1 Die Goldoberfläche kann mit ganz unterschiedlichen Biomolekülen beladen sein: a) Rezeptor, b) Antikörper gegen Protein, c) Antikörper gegen zelluläre Struktur, d) Kohlenhydrat, das z.B. an Lektine bindet, e) Wirkstoff, der mit proteinergener Zielstruktur interagiert.

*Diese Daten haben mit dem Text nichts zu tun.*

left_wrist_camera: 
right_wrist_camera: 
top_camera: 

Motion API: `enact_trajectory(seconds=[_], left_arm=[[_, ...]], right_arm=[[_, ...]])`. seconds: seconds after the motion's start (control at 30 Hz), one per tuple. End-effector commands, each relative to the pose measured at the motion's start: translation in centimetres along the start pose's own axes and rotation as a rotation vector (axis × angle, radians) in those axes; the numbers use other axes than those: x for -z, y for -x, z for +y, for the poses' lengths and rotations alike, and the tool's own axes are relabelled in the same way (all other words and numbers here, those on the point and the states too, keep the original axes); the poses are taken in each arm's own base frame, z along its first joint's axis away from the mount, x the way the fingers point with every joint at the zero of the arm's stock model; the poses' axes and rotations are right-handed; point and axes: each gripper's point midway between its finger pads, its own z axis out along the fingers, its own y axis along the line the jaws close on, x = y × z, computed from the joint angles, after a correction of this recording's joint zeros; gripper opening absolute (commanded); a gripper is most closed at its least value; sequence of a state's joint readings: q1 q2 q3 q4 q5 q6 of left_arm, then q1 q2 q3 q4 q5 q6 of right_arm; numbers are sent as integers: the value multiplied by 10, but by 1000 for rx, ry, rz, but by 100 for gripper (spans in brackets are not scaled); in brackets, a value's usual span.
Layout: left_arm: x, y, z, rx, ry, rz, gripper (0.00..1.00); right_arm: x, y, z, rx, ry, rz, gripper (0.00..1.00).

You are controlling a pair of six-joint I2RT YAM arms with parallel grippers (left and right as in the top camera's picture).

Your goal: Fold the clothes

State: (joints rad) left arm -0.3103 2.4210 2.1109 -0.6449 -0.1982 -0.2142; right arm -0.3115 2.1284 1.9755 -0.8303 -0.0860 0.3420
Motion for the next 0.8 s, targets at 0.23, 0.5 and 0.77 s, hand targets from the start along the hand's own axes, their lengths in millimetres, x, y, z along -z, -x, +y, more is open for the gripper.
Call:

( Archiv: Vogel Business Media )

Seit über vier Jahrzehnten wird intensiv an Biosensoren geforscht. Die Entwicklung von Sensoren, die auf der Oberflächen-Plasmon-Resonanz (SPR, Surface Plasmon Resonance) basieren, stellt einen wichtigen Schlüsselschritt dar.

SPR-Sensoren werden in der Bioanalytik vornehmlich als Affinitäts-Sensoren zur markierungsfreien biomolekularen Interaktionsanalyse (BIA) eingesetzt. Dabei können ganz unterschiedliche Bindungspartner auf der Goldoberfläche immobilisiert sein (s. Abb. 1). Im „klassischen“ Fall ist dies ein Antikörper, der gegen ein bestimmtes Protein gerichtet ist (s. Abb. 1b). Mit Antikörpern können aber auch ganze Zellen gebunden werden (s. Abb. 1c). Letzteres funktioniert nur zufriedenstellend mit Messsystemen, bei denen sehr geringe Scherkräfte auftreten, beispielsweise Mikroküvetten-Systeme. Alternativ zu Antikörpern können auch Rezeptorproteine eingesetzt werden (s. Abb. 1a). Auch kleinere Moleküle wie Zucker (s. Abb. 1d) oder Wirkstoffe (s. Abb. 1e) können als Interaktionspartner gebunden werden.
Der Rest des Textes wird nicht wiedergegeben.